# Access to Spec Books on Jobsite



## jar546 (Jul 24, 2019)

For larger commercial jobs such as a hospital or any job that plan review included reviewing a spec book, it is always important that inspectors have enough time to review the spec book onsite as it is part of the "reviewed and approved" process that must be "per plans" regardless of whether or not it exceeds the code.  Here is an example of where specs exceed code requirements.  This is one page of a 1200 page spec book that addresses just a small part of electrical.


----------



## jar546 (Jul 24, 2019)

Here is another example of something that is not on the prints (See F) for NEC 517.14.  This is a requirement that I often see missed in hospitals and other facilities with patient care areas and although required, I rarely see it on the plans.  In this case, it is in the spec book.  Access to and reading the spec book as an inspector is critical.  The testing of the grounding system is another example of what is not on the plans.  Plans alone cannot be good enough to perform an inspection.


----------



## Rick18071 (Jul 24, 2019)

Had this recently. The contractor was not aware of the requirement for the testing of the grounds in the spec book until I pointed out to them on a S-2 building.


----------



## mtlogcabin (Jul 24, 2019)

We get the spec books electronically and that way they are available to the inspector in the field. Sprinkler and alarm contractors are always missing items that are in the spec books.


----------



## tmurray (Jul 24, 2019)

Question from someone on the outside:

If a contractor is only obligated to meet minimum code, why would an ahj care if they exceed it?

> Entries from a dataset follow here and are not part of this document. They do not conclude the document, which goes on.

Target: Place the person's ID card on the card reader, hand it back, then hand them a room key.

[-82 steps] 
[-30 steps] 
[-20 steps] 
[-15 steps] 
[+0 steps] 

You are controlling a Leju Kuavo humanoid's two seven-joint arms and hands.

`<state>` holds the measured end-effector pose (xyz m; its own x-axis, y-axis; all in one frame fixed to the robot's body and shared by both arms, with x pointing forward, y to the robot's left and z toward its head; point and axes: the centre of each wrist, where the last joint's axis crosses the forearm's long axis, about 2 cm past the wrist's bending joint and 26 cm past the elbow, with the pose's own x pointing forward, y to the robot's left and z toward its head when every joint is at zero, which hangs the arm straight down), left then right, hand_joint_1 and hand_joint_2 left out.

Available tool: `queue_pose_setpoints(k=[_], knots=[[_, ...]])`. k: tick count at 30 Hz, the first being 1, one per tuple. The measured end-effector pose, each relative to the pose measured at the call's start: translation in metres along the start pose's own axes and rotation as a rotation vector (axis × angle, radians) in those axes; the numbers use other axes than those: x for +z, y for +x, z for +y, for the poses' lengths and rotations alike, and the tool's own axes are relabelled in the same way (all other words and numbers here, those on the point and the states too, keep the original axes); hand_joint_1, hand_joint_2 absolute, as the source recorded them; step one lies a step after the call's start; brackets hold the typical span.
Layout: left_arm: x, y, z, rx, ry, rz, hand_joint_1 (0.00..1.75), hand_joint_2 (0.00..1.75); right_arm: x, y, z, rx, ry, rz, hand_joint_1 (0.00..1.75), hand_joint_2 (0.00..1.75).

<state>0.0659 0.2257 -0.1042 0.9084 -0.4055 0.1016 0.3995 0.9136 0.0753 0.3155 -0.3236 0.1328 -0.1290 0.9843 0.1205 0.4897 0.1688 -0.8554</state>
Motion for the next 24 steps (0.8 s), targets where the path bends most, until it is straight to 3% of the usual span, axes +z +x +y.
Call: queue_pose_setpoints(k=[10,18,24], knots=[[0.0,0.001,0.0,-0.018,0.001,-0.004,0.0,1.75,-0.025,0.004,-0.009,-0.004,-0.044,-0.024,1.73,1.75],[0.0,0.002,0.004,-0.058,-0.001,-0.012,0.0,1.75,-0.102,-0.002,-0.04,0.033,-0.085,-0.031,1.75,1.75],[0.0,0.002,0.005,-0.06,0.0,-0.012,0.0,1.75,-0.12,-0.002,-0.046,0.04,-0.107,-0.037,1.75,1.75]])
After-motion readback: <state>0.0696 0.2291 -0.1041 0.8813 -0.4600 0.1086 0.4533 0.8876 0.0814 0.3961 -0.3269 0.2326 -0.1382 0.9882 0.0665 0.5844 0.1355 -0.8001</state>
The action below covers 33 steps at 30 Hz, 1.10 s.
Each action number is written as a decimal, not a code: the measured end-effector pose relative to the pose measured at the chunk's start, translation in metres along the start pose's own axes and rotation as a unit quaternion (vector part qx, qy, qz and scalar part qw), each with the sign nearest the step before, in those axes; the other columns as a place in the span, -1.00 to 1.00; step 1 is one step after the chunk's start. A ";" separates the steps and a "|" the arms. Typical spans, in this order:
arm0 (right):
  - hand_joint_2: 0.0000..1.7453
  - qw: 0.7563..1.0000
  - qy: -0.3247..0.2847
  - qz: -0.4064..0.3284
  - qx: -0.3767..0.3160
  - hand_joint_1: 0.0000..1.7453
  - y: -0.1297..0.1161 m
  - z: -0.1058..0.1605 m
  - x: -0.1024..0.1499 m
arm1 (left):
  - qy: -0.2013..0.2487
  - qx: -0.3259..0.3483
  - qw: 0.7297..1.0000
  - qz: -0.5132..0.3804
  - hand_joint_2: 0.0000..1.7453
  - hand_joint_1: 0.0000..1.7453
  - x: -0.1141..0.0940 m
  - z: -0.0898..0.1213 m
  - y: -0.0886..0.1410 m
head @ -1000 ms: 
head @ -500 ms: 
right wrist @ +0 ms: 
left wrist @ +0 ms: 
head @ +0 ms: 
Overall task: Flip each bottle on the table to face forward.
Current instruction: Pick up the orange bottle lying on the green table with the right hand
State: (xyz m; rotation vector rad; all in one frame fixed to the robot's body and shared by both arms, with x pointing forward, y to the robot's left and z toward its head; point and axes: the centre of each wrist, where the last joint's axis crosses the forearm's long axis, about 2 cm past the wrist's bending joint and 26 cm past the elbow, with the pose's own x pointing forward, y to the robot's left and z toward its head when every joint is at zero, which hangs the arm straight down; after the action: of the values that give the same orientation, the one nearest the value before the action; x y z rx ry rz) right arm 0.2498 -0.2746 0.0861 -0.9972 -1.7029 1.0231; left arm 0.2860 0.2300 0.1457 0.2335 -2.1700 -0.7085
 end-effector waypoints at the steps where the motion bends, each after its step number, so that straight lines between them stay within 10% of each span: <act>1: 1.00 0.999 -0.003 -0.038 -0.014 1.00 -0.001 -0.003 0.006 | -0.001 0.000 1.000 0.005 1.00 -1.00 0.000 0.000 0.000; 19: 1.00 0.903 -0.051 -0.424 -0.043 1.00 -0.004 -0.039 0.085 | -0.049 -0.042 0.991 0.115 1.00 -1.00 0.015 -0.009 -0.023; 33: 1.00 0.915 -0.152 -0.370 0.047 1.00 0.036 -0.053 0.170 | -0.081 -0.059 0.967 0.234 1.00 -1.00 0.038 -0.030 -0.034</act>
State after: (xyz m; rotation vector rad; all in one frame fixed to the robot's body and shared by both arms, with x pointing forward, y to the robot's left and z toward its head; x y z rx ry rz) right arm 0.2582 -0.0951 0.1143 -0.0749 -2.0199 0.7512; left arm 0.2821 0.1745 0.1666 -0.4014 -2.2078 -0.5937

I understand the "construction must be to approved plans and specifications" thing, but wouldn't you just note a deviation, the fact that it still meets code and move on?


----------



## ICE (Jul 24, 2019)

tmurray said:


> Question from someone on the outside:
> 
> If a contractor is only obligated to meet minimum code, why would an ahj care if they exceed it?
> 
> I understand the "construction must be to approved plans and specifications" thing, but wouldn't you just note a deviation, the fact that it still meets code and move on?


Many plans have specifications that are boilerplates of code.  When I scan specs I am not trying to decide whether an item is over and above code.  If It’s there it is the same as code.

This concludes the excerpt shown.